- Work to complete
Scan the entries and state how many lines contain "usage". Write no other text.

:: Exercise materials

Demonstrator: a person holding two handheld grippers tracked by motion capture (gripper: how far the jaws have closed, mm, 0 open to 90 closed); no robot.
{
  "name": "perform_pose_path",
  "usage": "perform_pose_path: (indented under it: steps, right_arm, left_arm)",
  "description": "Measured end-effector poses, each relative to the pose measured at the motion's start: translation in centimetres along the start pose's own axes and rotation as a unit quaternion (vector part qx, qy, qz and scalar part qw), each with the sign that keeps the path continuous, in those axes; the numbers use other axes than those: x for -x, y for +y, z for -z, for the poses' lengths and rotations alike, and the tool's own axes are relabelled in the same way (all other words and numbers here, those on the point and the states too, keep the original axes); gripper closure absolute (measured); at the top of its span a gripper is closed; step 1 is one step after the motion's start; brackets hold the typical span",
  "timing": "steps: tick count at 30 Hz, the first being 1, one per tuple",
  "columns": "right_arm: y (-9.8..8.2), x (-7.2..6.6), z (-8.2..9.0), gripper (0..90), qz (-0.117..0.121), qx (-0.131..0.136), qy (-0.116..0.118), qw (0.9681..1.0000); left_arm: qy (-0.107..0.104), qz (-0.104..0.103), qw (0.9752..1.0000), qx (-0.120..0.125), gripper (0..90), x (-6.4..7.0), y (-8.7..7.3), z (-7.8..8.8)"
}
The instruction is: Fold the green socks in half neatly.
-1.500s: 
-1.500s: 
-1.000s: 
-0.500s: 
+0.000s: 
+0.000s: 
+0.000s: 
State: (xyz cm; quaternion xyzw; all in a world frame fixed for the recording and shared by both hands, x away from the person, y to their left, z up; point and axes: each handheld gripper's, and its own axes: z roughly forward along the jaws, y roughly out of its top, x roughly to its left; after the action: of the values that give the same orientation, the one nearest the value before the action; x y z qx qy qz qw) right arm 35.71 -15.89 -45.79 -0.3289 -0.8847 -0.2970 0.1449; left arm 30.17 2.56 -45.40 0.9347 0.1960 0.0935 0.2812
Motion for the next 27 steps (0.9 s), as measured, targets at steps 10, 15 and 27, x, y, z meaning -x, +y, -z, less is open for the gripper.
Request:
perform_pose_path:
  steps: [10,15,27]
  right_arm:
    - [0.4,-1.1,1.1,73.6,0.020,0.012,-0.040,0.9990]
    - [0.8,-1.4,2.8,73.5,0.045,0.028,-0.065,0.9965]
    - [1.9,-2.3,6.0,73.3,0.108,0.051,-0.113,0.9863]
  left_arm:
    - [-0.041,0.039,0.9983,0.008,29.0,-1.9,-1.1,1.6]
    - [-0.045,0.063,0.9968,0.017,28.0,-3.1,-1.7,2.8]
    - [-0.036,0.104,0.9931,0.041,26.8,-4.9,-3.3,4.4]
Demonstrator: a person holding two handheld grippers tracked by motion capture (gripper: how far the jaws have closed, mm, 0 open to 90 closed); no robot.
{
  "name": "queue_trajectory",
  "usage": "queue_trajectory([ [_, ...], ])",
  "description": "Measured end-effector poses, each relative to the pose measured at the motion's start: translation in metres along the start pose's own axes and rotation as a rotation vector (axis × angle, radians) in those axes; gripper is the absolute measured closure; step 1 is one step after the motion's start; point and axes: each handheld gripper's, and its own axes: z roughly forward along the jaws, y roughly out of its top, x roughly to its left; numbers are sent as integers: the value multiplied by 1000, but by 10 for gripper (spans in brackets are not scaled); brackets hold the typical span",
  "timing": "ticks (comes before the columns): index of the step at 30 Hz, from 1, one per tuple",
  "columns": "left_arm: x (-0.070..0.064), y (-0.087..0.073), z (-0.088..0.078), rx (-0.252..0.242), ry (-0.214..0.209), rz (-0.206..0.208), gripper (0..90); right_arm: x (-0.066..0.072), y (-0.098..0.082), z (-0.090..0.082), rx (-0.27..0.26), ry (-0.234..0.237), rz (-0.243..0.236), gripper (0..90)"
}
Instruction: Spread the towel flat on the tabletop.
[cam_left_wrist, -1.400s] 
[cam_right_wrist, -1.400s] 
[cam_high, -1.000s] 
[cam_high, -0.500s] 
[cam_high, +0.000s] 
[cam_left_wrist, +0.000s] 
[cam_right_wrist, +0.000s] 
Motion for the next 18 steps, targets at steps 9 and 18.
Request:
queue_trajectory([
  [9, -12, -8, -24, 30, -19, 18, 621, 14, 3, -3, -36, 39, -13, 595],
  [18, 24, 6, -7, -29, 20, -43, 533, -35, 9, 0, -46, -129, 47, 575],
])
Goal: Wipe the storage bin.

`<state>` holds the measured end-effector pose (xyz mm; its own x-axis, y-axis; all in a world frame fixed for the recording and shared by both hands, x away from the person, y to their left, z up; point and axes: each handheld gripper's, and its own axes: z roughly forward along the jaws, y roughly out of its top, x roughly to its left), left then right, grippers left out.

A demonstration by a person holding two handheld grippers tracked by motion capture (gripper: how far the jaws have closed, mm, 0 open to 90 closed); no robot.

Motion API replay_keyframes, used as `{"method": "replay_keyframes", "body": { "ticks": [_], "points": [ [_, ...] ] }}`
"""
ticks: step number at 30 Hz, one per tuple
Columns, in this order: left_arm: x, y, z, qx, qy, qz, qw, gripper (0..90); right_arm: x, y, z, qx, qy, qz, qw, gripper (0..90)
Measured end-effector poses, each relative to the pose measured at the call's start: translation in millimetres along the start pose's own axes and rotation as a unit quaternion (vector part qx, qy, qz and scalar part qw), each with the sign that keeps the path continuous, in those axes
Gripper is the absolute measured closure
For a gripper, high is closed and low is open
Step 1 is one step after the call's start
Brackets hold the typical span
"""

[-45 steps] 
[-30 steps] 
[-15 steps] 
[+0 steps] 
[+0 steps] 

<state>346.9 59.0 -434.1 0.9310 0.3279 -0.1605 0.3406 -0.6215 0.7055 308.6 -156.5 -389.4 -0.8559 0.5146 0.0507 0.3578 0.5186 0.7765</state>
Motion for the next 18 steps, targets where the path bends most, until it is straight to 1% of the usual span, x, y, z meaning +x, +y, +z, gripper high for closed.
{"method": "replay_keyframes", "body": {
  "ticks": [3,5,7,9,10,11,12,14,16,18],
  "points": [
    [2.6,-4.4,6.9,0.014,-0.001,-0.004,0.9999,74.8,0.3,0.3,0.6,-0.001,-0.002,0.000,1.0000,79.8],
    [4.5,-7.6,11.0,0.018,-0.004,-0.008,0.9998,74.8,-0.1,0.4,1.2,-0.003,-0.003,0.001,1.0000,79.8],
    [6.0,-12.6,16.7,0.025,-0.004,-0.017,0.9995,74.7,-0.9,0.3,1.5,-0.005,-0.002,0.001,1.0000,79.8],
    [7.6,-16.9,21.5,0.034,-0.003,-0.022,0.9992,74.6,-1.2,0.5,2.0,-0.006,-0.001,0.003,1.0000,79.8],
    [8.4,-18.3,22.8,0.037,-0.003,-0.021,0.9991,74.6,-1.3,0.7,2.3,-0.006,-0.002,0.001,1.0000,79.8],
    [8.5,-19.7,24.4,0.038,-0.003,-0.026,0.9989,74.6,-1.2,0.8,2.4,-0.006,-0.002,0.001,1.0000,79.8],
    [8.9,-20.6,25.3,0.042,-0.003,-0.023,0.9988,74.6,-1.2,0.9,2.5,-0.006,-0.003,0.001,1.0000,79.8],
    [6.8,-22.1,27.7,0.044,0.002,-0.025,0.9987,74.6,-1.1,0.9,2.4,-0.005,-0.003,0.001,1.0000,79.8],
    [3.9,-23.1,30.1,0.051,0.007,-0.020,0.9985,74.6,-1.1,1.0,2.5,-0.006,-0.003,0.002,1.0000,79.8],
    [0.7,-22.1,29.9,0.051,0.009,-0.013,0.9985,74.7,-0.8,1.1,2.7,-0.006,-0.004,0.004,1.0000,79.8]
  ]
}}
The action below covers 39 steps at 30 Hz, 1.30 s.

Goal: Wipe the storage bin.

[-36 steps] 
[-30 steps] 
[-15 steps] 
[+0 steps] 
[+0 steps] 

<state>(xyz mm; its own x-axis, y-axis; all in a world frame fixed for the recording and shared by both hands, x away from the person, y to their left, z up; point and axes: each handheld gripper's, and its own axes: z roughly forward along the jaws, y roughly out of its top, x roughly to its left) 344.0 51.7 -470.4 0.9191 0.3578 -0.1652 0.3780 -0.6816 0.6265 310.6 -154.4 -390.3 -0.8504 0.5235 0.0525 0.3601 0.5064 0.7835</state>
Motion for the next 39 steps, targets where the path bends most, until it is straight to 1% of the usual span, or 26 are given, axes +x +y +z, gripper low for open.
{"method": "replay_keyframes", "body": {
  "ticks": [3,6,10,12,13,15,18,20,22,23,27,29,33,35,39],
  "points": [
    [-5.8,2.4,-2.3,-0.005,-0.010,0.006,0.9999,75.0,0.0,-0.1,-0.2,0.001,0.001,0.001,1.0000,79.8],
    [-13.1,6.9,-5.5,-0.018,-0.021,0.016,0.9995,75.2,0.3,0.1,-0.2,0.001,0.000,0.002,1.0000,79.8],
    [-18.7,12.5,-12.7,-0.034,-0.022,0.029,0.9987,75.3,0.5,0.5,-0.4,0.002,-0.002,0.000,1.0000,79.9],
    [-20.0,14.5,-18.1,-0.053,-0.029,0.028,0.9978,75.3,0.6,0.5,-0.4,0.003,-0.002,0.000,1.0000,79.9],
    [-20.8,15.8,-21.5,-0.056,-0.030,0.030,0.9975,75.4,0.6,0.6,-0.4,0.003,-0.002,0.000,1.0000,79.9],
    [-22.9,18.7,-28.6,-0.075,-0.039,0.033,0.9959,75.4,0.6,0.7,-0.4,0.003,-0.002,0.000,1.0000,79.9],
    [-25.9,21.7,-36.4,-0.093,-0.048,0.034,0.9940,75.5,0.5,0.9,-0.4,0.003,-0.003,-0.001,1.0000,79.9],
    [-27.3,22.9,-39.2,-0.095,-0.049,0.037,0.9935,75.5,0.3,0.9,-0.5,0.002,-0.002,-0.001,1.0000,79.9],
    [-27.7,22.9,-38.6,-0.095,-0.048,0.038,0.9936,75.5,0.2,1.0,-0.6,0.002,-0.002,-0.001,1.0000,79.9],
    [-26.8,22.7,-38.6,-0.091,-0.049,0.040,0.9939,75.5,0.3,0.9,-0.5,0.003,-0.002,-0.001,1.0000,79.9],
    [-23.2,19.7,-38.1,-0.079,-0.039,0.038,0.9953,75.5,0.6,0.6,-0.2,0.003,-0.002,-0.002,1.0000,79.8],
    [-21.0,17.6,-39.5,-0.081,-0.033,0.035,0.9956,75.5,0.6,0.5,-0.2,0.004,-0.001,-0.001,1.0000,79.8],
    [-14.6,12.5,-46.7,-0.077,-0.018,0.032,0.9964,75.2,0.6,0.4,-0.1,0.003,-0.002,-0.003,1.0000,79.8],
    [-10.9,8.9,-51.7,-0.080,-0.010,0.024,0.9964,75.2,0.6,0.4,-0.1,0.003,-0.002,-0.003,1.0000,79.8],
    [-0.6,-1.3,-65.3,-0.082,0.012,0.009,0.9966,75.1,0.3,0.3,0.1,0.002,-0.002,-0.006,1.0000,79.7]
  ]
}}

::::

- Written response
2